**Brief**
Needed from the data below: every line from the one with "Kindly outline the strawberry" up to and including the one with "From a set of", repeated exactly and with nothing else.

** Opening Data supplied block **

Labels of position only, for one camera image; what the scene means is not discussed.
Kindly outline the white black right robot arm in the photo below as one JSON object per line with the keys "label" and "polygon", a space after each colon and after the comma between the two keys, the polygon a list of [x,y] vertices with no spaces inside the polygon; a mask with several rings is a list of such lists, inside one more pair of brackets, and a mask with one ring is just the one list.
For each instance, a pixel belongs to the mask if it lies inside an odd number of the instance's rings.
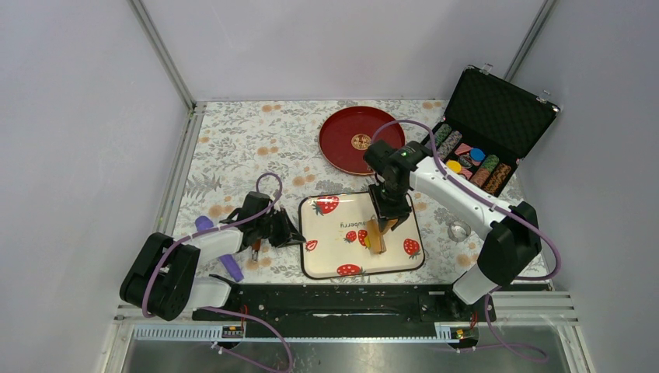
{"label": "white black right robot arm", "polygon": [[407,195],[416,191],[451,210],[483,240],[476,264],[452,284],[445,300],[453,319],[467,319],[478,300],[510,284],[538,256],[541,244],[530,205],[507,206],[451,171],[426,146],[411,141],[394,149],[377,141],[367,148],[364,161],[381,177],[368,192],[382,234],[397,229],[411,215]]}

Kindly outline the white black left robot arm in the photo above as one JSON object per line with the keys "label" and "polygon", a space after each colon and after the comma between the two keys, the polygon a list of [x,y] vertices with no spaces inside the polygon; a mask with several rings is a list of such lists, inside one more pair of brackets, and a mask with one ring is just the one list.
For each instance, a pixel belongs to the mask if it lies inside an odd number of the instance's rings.
{"label": "white black left robot arm", "polygon": [[232,319],[241,309],[232,286],[243,279],[234,255],[251,249],[257,257],[262,241],[276,248],[305,241],[286,210],[256,191],[219,223],[202,216],[196,226],[197,232],[180,239],[151,234],[120,286],[120,299],[165,321],[207,307]]}

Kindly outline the wooden dough roller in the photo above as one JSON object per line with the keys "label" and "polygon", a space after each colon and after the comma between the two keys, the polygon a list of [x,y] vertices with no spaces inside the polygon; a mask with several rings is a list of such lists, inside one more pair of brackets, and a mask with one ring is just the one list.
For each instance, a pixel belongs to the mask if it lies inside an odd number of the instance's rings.
{"label": "wooden dough roller", "polygon": [[385,219],[382,223],[383,225],[381,225],[381,221],[376,216],[372,216],[367,221],[366,231],[371,242],[371,248],[369,249],[371,255],[379,255],[386,251],[384,234],[391,231],[398,223],[398,220]]}

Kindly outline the strawberry print rectangular tray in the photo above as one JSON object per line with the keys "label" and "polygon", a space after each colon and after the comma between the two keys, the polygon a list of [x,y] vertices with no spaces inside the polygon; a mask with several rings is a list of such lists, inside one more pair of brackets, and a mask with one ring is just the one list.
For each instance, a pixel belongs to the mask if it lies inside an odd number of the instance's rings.
{"label": "strawberry print rectangular tray", "polygon": [[384,234],[386,251],[364,246],[375,209],[367,192],[305,198],[298,206],[302,272],[313,280],[417,270],[425,261],[416,215]]}

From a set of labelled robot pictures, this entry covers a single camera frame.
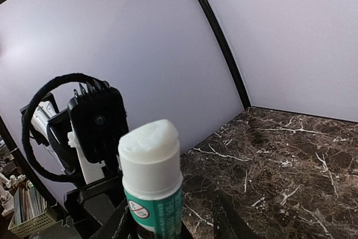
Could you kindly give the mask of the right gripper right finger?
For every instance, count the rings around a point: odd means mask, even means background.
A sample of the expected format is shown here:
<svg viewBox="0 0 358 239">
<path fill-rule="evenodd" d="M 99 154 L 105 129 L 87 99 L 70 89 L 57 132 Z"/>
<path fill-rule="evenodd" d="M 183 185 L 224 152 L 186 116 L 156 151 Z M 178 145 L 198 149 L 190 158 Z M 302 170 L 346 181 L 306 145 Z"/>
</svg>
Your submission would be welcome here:
<svg viewBox="0 0 358 239">
<path fill-rule="evenodd" d="M 216 193 L 213 205 L 214 238 L 256 238 L 256 234 L 222 194 Z"/>
</svg>

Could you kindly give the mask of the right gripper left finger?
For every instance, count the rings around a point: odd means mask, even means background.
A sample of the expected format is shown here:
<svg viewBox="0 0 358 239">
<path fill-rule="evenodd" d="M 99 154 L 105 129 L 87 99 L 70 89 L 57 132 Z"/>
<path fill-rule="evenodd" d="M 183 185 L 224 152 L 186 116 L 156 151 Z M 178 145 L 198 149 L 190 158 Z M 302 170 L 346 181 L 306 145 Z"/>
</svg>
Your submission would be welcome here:
<svg viewBox="0 0 358 239">
<path fill-rule="evenodd" d="M 109 220 L 90 239 L 125 239 L 129 234 L 129 207 L 124 199 Z"/>
</svg>

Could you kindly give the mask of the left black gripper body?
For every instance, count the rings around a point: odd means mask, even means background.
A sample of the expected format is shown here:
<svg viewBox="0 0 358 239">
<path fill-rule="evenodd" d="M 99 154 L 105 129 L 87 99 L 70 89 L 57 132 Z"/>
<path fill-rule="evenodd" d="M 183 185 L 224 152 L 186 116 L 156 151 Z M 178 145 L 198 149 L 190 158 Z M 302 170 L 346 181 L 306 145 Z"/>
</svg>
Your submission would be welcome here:
<svg viewBox="0 0 358 239">
<path fill-rule="evenodd" d="M 120 177 L 103 178 L 64 196 L 64 206 L 81 238 L 94 235 L 124 200 Z"/>
</svg>

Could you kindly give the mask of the green white glue stick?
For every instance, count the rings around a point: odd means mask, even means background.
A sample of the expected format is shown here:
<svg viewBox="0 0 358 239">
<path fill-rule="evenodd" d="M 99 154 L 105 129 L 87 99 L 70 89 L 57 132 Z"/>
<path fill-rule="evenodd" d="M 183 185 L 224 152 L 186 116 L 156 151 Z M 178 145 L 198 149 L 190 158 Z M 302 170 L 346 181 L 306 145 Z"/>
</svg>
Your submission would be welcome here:
<svg viewBox="0 0 358 239">
<path fill-rule="evenodd" d="M 123 188 L 139 238 L 179 238 L 182 227 L 180 142 L 167 119 L 119 140 Z"/>
</svg>

** Closing Data supplied block **

**Response area**
Kindly outline the strawberry print rectangular tray in the photo above as one JSON object per line with the keys "label" and "polygon", a space after each colon and after the comma between the two keys, the polygon a list of [x,y] vertices with no spaces inside the polygon; a mask with several rings is a list of such lists, inside one more pair of brackets, and a mask with one ring is just the one list.
For each instance, a pixel belongs to the mask if it lies inside an odd number of the instance's rings.
{"label": "strawberry print rectangular tray", "polygon": [[384,234],[386,251],[364,246],[375,209],[367,192],[305,198],[298,206],[302,272],[313,280],[417,270],[425,261],[416,215]]}

From a set of labelled robot pictures, this entry covers a single camera frame.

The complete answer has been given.